In response to her stunned look he shrugged. "Too many no-shows on the recall, so fewer sent out means less exposure, fewer loses."

As she joined her group on the portal pad, the engineer added; "Cheaper, too. Less electricity sending you breeders out once a month."

Before Janet could respond, the world shifted and Janet fell for a moment, then she was standing on an empty street corner with the other karma workers. They conferred for a minute, then headed off in their separate directions looking for suitable mates.

The trash and angry shouts coming from side streets confirmed Janet's suspicions of this time's brutality and led credence to the suspicion the that missing karma workers were killed in the 'line of duty'.

Rounding a corner, she found a kiosk and entered it, hoping for an opportunity to catch her bearings. Trying to not look too suspicious, she grabbed a flyer and pretended to read it.

Pondering her situation, the thought of suicide entered her mind. Perhaps, given this society's medical level, she might be able to find an over-the-counter euthanasia drug and take it.

Suddenly, she froze and read again the title of the pamphlet she'd been holding; 'Breast Cancer in Women and Radical Mastectomy - the road to recovery'.

Janet read the brief pamphlet again, and, ignoring the leering shouts from some teenagers across the street, massaged her left breast, feeling with her fingertips the small lumps of the time-recall implants. Distantly, she recalled an engineer explaining to her that if a karma worker were discovered or died in the past, the vast technology represented by the time-recall implants would never alter the course of time, because any earlier technology would simply misinterpret them as cancer.

Janet looked more carefully at the street scene before her. It was still early afternoon, and across the street was a store whose windows were full of clothing, the sign over the door proclaiming it to be 'RagStock'. Looking in her purse she found the usual seven-hundred dollars, provided by the costumers to enhance the illusion of 'prostitute', plus a hidden compartment with an additional two thousand, supposedly to help her survive in the past for a month.

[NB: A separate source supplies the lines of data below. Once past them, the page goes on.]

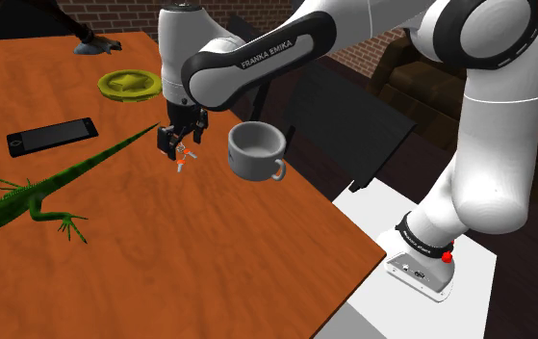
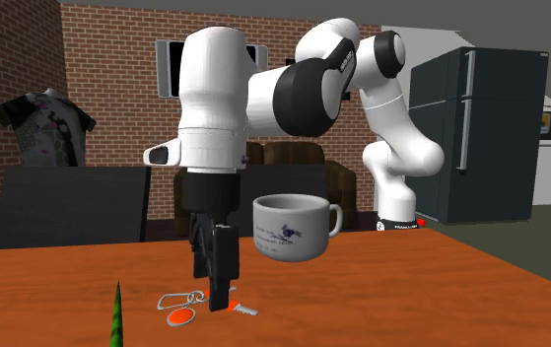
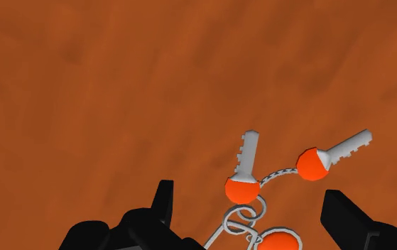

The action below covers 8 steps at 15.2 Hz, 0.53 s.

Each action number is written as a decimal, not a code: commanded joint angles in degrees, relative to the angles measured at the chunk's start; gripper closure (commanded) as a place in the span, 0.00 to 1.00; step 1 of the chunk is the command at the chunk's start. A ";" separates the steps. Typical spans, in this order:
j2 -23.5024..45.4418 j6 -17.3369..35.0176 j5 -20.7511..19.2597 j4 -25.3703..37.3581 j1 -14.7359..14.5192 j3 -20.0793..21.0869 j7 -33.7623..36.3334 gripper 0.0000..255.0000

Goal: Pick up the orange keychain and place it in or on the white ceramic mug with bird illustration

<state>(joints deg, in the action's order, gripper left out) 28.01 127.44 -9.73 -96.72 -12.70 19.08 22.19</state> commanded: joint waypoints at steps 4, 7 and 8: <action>0.06 0.04 -0.02 0.03 -0.01 -0.01 0.00 0.00; -0.07 0.09 0.02 -0.15 0.05 0.00 -0.04 1.00; -0.49 0.17 0.14 -0.63 0.18 0.06 -0.10 1.00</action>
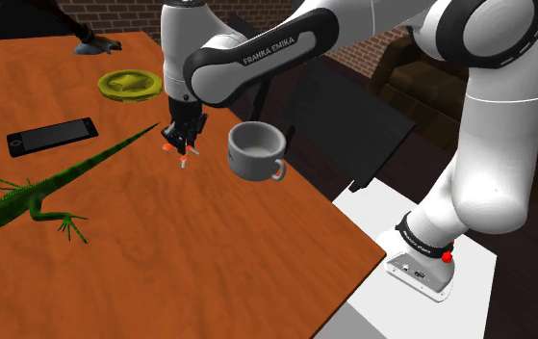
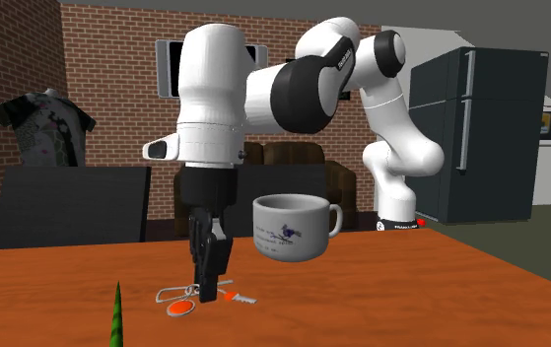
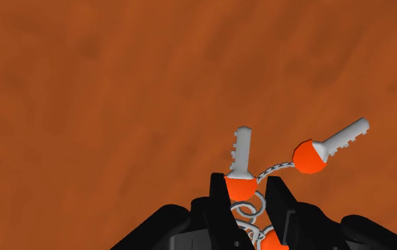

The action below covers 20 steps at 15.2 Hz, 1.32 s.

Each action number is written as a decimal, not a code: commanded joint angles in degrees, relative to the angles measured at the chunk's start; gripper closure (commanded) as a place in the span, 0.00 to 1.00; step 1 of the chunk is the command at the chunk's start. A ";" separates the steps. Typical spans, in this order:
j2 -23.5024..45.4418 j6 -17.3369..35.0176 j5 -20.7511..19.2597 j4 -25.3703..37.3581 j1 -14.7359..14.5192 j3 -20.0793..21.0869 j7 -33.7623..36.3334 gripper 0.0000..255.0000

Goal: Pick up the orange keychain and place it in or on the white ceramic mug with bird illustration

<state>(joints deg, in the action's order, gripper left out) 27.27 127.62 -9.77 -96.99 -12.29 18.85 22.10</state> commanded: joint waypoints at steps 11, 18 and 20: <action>-0.91 -3.21 0.76 1.73 -0.18 0.63 -0.33 1.00; -2.91 -7.69 1.64 4.32 0.02 1.09 -0.85 1.00; -3.38 -9.01 1.86 5.19 0.05 1.20 -0.98 1.00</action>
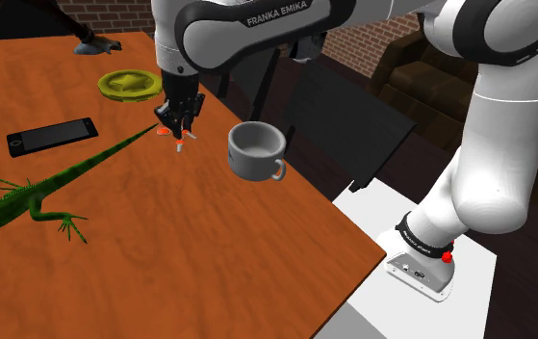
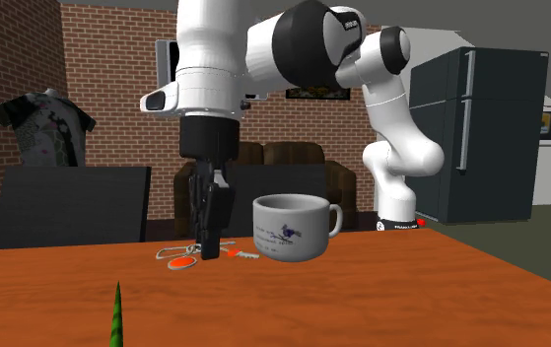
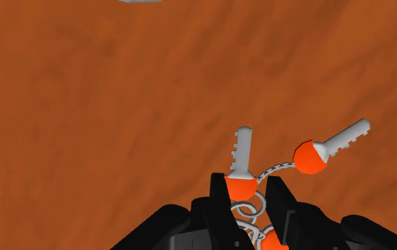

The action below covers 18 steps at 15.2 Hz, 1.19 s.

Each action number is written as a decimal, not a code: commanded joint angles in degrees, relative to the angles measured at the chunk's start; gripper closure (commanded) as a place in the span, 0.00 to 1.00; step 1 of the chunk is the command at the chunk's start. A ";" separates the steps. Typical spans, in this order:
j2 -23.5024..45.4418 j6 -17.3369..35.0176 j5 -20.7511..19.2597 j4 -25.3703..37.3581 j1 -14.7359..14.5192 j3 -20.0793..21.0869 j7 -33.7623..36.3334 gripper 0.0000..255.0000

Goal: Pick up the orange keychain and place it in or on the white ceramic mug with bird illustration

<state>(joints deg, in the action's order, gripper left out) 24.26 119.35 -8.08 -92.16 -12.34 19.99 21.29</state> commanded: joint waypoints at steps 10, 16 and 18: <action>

Janet tucked the brochure in her purse and walked into RagStock and looked uncertainly at the bizarre assemblage of clothing. The clerk, a wry smile on her face, walked over to Janet and asked if she could help.

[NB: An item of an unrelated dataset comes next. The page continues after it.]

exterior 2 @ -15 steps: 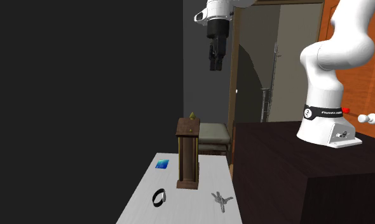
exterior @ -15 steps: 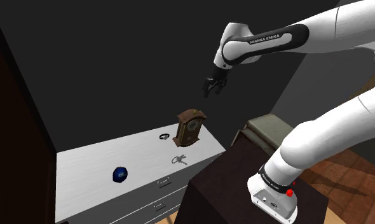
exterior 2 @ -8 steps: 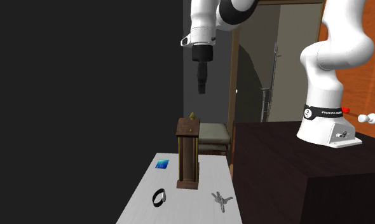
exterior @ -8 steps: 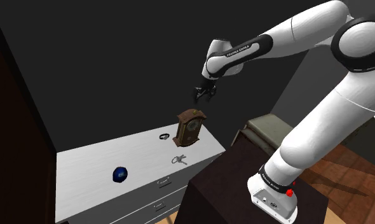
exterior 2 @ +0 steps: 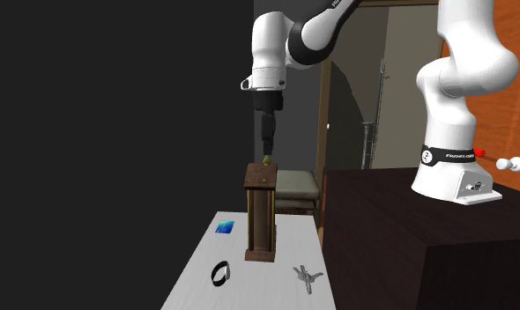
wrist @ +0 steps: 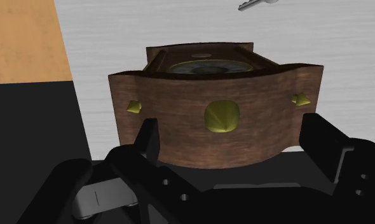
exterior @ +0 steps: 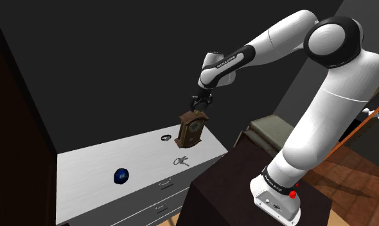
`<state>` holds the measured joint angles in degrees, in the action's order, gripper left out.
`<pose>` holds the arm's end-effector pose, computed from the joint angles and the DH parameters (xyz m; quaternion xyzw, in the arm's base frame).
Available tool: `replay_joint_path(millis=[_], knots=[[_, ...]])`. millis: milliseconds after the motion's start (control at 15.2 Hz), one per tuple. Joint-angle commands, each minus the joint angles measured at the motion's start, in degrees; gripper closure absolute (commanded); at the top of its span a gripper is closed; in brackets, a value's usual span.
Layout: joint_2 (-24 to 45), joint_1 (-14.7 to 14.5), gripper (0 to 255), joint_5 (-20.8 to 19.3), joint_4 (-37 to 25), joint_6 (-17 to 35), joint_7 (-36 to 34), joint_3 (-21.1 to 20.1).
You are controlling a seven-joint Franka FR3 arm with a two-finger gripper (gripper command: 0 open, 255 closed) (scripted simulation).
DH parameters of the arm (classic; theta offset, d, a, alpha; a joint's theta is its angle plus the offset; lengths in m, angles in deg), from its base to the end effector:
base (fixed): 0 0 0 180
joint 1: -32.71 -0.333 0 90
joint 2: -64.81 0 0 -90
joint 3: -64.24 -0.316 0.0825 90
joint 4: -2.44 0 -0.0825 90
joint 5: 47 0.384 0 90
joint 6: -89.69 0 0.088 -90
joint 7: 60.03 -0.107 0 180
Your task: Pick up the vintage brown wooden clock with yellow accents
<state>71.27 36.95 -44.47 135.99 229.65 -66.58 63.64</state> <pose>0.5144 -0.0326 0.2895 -0.9943 0.1057 0.0008 0.0148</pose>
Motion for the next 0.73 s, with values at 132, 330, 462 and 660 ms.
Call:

Janet considered her situation for a moment, then put on her best smile. "I'm sorry, I'm kindof upset. I just found out I have, uhm, breast cancer."

The clerk's eyes widened, then she frowned and nodded; "Me too. Last year. I had both removed." She patted her flat chest for effect.

Janet looked uncomfortably at the clothing hanging from the ceiling, trying to avoid the clerk's face. She hadn't expected that 'cancer' had been that common. "How long from when it was discovered until they were, uhm, gone?"

The clerk considered Janet for a very long time, perhaps trying to figure out why she should care, but finally she shrugged. "Well, mine was pretty advanced, so my surgeon did the operation right away. It's kinda hard to talk about. I can get you in touch with the folks who helped me if you'd like."

Janet tried to suppress her smile but failed. "I'd like that a lot. I want to get it done right away and have it behind me."

The clerk went back behind the counter and began rummaging in her backpack for a set of support group brochures she was distributing. Janet followed her and, as the woman handed her the brochure, she made up her mind. "Maybe you can help me some more. See, I just quit my job today, and I need some clothes that look, uhm ..."

"Less like a hooker?" the clerk offered.

"Yeah." Janet laughed. "Less like a hooker."

Thirty days later, there was hell to pay at the time arena as the engineers struggled to explain how they could have lost another entire shipment of karma workers.